Given information:
○ ○ ○ ○

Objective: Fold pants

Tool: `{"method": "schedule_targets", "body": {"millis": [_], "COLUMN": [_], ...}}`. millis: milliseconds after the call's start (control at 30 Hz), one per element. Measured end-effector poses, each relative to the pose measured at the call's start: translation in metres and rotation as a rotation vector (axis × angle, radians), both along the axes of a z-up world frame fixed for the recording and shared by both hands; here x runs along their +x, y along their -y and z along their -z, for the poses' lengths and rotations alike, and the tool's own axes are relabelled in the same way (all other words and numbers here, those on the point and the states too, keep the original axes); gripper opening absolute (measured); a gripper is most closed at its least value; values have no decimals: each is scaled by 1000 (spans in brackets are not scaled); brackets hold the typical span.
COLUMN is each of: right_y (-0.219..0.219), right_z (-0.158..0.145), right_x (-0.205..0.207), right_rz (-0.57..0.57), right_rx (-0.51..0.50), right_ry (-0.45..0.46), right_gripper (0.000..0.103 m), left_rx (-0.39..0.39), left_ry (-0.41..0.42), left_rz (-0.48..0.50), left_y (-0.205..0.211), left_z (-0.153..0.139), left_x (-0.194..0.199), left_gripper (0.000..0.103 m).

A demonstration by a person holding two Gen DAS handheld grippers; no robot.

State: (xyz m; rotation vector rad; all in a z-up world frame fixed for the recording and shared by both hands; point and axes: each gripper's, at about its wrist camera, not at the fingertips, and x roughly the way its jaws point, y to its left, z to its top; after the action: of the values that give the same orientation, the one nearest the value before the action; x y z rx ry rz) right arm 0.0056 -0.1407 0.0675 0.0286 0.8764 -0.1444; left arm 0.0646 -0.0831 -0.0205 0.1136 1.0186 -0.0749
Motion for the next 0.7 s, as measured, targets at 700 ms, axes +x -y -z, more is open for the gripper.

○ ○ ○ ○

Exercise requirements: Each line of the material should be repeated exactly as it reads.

Solution for this exercise:
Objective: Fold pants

Tool: `{"method": "schedule_targets", "body": {"millis": [_], "COLUMN": [_], ...}}`. millis: milliseconds after the call's start (control at 30 Hz), one per element. Measured end-effector poses, each relative to the pose measured at the call's start: translation in metres and rotation as a rotation vector (axis × angle, radians), both along the axes of a z-up world frame fixed for the recording and shared by both hands; here x runs along their +x, y along their -y and z along their -z, for the poses' lengths and rotations alike, and the tool's own axes are relabelled in the same way (all other words and numbers here, those on the point and the states too, keep the original axes); gripper opening absolute (measured); a gripper is most closed at its least value; values have no decimals: each is scaled by 1000 (spans in brackets are not scaled); brackets hold the typical span.
COLUMN is each of: right_y (-0.219..0.219), right_z (-0.158..0.145), right_x (-0.205..0.207), right_rz (-0.57..0.57), right_rx (-0.51..0.50), right_ry (-0.45..0.46), right_gripper (0.000..0.103 m), left_rx (-0.39..0.39), left_ry (-0.41..0.42), left_rz (-0.48..0.50), left_y (-0.205..0.211), left_z (-0.153..0.139), left_x (-0.194..0.199), left_gripper (0.000..0.103 m).

A demonstration by a person holding two Gen DAS handheld grippers; no robot.

State: (xyz m; rotation vector rad; all in a z-up world frame fixed for the recording and shared by both hands; point and axes: each gripper's, at about its wrist camera, not at the fingertips, and x roughly the way its jaws point, y to its left, z to its top; after the action: of the values that give the same orientation, the one nearest the value before the action; x y z rx ry rz) right arm 0.0056 -0.1407 0.0675 0.0286 0.8764 -0.1444; left arm 0.0646 -0.0831 -0.0205 0.1136 1.0186 -0.0749
Motion for the next 0.7 s, as measured, targets at 700 ms, axes +x -y -z, more is open for the gripper.

This output is complete, and the exercise is done.